Jamie hiccoughs and nods.

“But I’m ok.”

“You are,” Jamie whispers, gripping a bit tighter. “You’re ok. ”

“The shop… is it ok?”

Jamie pulls back a little. “You get hauled out of a burning building and you want to know if the _shop_ is alright?”

Dani grins wryly. “Well. It’s your shop. It’s like your home. It’s important to you.”

Jamie shakes her head. “No. Not like you are. I don’t know, I didn’t check. It’ll keep till tomorrow. Anyway, don’t worry about me and the shop, you’re the one in hospital.”

Dani nods, tucking her head back into Jamie’s shoulder and still fingers tangled. “You don’t have to stay tonight if you don’t want to. That chair doesn’t look the comfiest.”

The snort that emanates from Jamie is positively inelegant. She hopes it gets the point across.

Gentle fingers on Dani’s hair, across her temple and scratching at the base of her skull soothe her. She wants Dani to sleep, knows she needs to. Jamie is mindful of the oxygen tubing that’s running into her nose, an upgrade from the mask in the emergency department, but she manoeuvres around it until Dani’s breathing evens out, long and soft against her collarbone. It’s only once she’s certain Dani is asleep that she shifts back to the chair, reluctantly but not wanting to be found lying in a single hospital bed with her girlfriend. It’s a long night, constantly checking on Dani and waking with aching muscles from the chair, but she wouldn’t have traded it for the world.
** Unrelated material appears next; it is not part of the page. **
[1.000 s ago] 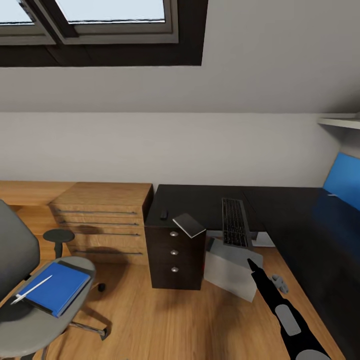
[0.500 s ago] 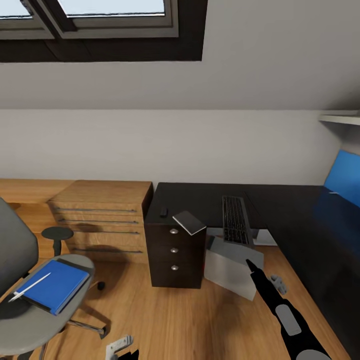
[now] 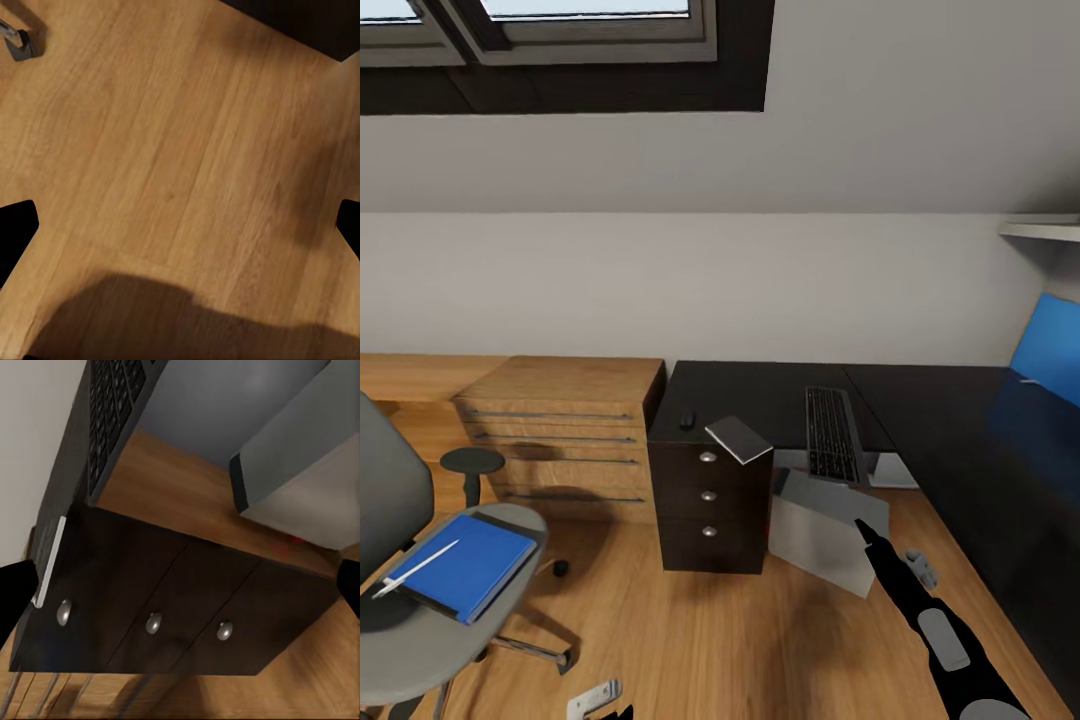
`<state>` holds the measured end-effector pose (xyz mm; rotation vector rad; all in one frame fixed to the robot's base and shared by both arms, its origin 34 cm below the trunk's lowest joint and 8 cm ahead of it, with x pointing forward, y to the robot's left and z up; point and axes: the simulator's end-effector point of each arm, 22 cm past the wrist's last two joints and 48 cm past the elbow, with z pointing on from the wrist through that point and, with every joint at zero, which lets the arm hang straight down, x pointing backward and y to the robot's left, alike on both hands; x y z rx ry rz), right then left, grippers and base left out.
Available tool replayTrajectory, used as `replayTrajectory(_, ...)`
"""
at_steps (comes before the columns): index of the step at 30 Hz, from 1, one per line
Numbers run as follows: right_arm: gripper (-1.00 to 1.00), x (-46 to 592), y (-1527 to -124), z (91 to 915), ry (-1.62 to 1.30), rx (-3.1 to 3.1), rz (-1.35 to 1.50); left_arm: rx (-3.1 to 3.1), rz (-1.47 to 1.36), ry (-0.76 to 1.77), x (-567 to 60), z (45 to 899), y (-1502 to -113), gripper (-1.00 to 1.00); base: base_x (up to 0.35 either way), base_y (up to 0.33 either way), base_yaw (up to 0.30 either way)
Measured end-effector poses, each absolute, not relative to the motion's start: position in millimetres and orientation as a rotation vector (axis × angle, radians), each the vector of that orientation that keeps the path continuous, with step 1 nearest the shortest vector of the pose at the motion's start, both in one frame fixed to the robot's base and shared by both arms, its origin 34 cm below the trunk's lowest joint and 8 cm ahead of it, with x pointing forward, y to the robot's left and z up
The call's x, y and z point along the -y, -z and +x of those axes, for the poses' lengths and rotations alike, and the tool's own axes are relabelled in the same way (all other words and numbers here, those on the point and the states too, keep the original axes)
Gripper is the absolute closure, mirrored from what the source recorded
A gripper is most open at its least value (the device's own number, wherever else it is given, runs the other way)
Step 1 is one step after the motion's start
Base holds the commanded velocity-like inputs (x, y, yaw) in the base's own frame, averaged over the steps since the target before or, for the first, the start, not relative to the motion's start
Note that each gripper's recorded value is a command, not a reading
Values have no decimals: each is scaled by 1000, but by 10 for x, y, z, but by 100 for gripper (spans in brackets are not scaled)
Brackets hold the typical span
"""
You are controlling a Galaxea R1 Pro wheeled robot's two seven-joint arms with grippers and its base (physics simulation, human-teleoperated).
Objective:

Dani is ready to discharge herself the next morning, somewhat desperate to get out and Jamie practically has to hold her back until the doctors give them whatever advice they have to before Dani can go. It’s essentially, come back if you’re worried, but Jamie wants to listen to every single word just in case. She refuses to let go of Dani’s hand, completely careless of anyone looking at them. They drive that way, awkwardly changing gears together until Dani is laughing around it and it’s the most beautiful sound that Jamie has ever heard.

They drive to the shop and the apartment. Both of them know the apartment will be off limits. The fire had been confined to the kitchen of the pub, starting in old oil that had been left sitting for far too long. The damage to their apartment had been all smoke, but there had been enough of it.

The shop they find, is similarly filled with a black film on various surfaces, and one of the front windows has cracked from the heat next door. As Jamie stands on the pavement, in front of her whole life and gripping Dani’s hand in hers, she can’t really speak. Everything she had worked for, put her heart and soul into is right here, cracked and broken – fixable, but damaged, and all she feels is Dani’s hand.

All she feels is Dani.

“God, I’m sorry.”

Jamie shrugs. “I have insurance.”

“Yeah, but still… this is your baby.”

She looks sideways, at Dani’s eyes taking in the scenes of devastation in front of them and shrugs again. “We should probably see if we can find somewhere to stay tonight. And maybe some clothes. I don’t think ours are going to be wearable and I’ve been in these for 24 hours.”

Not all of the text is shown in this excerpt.